Exactly reproduce the lines of the listing below from the one containing "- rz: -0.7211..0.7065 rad" through the one containing "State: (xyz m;". Skip the images.
#####
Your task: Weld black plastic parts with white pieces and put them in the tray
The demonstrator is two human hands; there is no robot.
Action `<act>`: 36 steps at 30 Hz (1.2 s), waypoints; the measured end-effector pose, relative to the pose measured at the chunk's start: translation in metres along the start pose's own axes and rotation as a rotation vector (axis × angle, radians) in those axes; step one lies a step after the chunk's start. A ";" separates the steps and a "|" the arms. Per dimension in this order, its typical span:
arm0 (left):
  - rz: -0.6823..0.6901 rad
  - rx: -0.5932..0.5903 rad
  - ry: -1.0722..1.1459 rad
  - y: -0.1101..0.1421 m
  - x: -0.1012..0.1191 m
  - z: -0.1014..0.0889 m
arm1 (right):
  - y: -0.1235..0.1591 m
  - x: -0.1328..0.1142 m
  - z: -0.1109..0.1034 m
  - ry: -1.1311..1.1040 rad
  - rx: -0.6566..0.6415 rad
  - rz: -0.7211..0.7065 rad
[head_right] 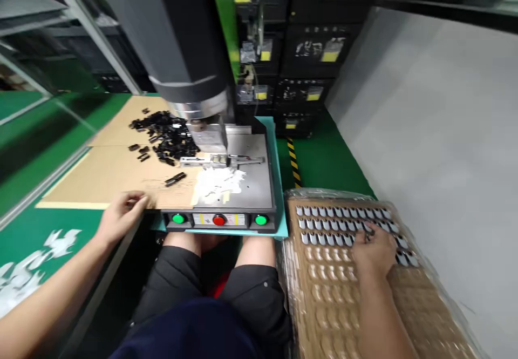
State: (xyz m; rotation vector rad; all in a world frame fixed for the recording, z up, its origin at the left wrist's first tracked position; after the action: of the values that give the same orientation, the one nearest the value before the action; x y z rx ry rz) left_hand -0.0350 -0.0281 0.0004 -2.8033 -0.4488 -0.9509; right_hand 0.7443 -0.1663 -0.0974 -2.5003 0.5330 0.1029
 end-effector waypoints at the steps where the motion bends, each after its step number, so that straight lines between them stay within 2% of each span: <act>1: 0.061 0.015 0.028 -0.004 0.006 0.002 | -0.008 -0.032 0.001 -0.120 0.021 -0.063; 4: 0.288 -0.017 -0.012 -0.020 0.038 0.027 | -0.023 -0.156 -0.009 -0.389 -0.052 -0.217; 7: 0.321 -0.028 -0.066 -0.039 0.059 0.050 | -0.022 -0.288 -0.022 -0.543 -0.216 -0.400; 9: 0.299 -0.042 -0.085 -0.050 0.061 0.059 | -0.018 -0.363 -0.029 -0.659 -0.253 -0.601; 11: 0.285 -0.061 -0.083 -0.059 0.056 0.063 | -0.014 -0.415 -0.030 -0.718 -0.262 -0.745; 13: 0.282 -0.071 -0.075 -0.064 0.048 0.062 | -0.012 -0.447 -0.026 -0.711 -0.269 -0.808; 17: 0.277 -0.010 -0.068 -0.063 0.038 0.051 | -0.009 -0.473 -0.017 -0.660 -0.265 -0.824; 19: 0.296 0.061 -0.058 -0.056 0.043 0.043 | -0.005 -0.481 -0.017 -0.636 -0.257 -0.828; 21: 0.366 0.086 -0.054 -0.043 0.058 0.040 | -0.001 -0.489 -0.017 -0.604 -0.262 -0.847; 25: 0.572 -0.036 -0.099 -0.018 0.101 0.057 | 0.003 -0.506 -0.015 -0.518 -0.283 -0.887; 28: 0.641 -0.108 -0.167 -0.008 0.121 0.077 | 0.002 -0.510 -0.009 -0.464 -0.290 -0.879; 31: 0.618 -0.110 -0.210 -0.008 0.125 0.089 | 0.001 -0.506 -0.004 -0.451 -0.299 -0.839; 36: 0.606 -0.089 -0.233 -0.009 0.125 0.093 | 0.003 -0.499 -0.003 -0.515 -0.305 -0.780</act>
State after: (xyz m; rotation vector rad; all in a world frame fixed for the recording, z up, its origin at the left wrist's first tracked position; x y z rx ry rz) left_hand 0.1095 0.0311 0.0038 -2.8517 0.4173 -0.5240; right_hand 0.2853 0.0053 -0.0036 -2.6345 -0.7102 0.5280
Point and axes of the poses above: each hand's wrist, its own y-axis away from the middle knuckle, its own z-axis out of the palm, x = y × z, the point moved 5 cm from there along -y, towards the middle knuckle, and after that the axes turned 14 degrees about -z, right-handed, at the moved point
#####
▸ Written solution
  - rz: -0.7211..0.7065 rad
[head_right] 
State: (xyz m; rotation vector rad; all in a world frame fixed for the recording, z up, its origin at the left wrist's first tracked position; after the action: of the values that give the same orientation, the one nearest the value before the action; x y z rx ry rz) left_hand -0.0350 -0.0281 0.0004 -2.8033 -0.4488 -0.9509; right_hand 0.7443 -0.1663 -0.0974 -2.5003 0.5330 0.1029

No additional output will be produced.